Re: BOM & Unicode editors

At 07:54 AM 6/5/00 -0700, Michael \(michka\) Kaplan wrote:
>There has long been controversy over the fact that MS products use "Unicode"
>to mean UCS-2

In the new, more precise terminology you would say that "MS products use 
'Unicode' to mean UTF-16". Since plain text files are prefixed with a BOM, 
the encoding is UTF-16, (internally tagged, endianess can be determined 
from BOM) instead of UTF-16LE (little endian, externally tagged and no BOM 
allowed). There is, incidentally, no shorthand to describe "UTF-16 with BOM 
that I know (from other information) to be little endian".

>and consider UTF-8 to be a multibyte encoding.

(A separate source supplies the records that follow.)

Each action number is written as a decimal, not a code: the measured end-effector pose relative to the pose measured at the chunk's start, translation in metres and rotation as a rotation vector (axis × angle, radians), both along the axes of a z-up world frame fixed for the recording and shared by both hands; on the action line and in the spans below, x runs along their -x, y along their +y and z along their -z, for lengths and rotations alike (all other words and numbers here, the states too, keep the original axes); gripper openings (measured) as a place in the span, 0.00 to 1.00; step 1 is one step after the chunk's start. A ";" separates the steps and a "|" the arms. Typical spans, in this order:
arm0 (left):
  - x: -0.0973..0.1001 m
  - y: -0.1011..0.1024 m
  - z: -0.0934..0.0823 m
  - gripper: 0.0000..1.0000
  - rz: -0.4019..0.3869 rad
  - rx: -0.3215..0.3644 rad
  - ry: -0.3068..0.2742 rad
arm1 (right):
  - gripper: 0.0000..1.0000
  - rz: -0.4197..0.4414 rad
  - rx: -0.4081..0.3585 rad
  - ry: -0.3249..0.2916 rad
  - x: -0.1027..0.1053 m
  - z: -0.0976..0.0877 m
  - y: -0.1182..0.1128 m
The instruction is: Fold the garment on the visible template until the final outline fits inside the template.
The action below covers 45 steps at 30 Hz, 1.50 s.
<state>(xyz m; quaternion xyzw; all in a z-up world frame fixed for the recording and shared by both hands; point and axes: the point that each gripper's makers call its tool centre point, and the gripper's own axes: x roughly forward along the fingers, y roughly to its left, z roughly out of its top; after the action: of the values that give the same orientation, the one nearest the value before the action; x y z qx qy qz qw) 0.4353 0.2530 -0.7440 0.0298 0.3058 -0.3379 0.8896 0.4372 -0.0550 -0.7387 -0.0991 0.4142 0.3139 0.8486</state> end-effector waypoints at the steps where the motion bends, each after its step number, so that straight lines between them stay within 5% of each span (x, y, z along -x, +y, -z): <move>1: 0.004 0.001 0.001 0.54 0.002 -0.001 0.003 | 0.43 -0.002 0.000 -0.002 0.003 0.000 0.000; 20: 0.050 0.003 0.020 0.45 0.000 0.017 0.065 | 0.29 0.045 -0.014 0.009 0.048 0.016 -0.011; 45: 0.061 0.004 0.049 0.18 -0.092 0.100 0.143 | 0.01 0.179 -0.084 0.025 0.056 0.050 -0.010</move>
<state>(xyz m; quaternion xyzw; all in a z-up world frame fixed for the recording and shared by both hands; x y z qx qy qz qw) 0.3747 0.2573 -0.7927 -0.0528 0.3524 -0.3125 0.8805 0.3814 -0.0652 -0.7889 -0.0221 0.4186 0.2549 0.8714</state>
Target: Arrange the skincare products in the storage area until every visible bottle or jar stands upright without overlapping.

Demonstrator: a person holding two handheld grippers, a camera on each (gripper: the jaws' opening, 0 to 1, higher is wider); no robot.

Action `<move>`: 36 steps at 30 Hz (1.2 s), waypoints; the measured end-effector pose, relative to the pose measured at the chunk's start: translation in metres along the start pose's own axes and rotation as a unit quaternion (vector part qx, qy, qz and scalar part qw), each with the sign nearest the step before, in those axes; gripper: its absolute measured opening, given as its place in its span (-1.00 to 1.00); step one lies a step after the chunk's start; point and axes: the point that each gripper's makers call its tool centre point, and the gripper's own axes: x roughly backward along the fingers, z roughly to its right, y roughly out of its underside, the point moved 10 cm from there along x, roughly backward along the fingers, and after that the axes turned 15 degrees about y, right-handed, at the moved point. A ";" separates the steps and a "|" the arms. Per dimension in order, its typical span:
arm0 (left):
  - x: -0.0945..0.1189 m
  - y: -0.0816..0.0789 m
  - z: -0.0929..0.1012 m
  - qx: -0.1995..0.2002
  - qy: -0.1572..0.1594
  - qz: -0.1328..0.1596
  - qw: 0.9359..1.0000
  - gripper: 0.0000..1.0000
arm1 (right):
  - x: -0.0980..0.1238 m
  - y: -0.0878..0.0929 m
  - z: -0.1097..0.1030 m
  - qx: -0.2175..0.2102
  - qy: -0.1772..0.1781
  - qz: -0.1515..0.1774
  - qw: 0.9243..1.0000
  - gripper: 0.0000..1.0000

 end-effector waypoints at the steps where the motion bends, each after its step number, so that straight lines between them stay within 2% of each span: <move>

There is nothing wrong with this. UTF-8 is a very proper multibyte 
encoding. It's smallest interpretable element is a byte, and like all 
multibyte encodings, each character is encoded by a byte sequence which may 
have one of several lenghts, in
this case 1, 2, 3 or 4 bytes.

The two distinguishing faccts about UTF-8 is that it is self-synchronizing, 
which is a nice feature for a multibyte encoding, and that it can express 
all Unicode characters (identical subset).

A./

Received on Monday, 5 June 2000 15:46:22 UTC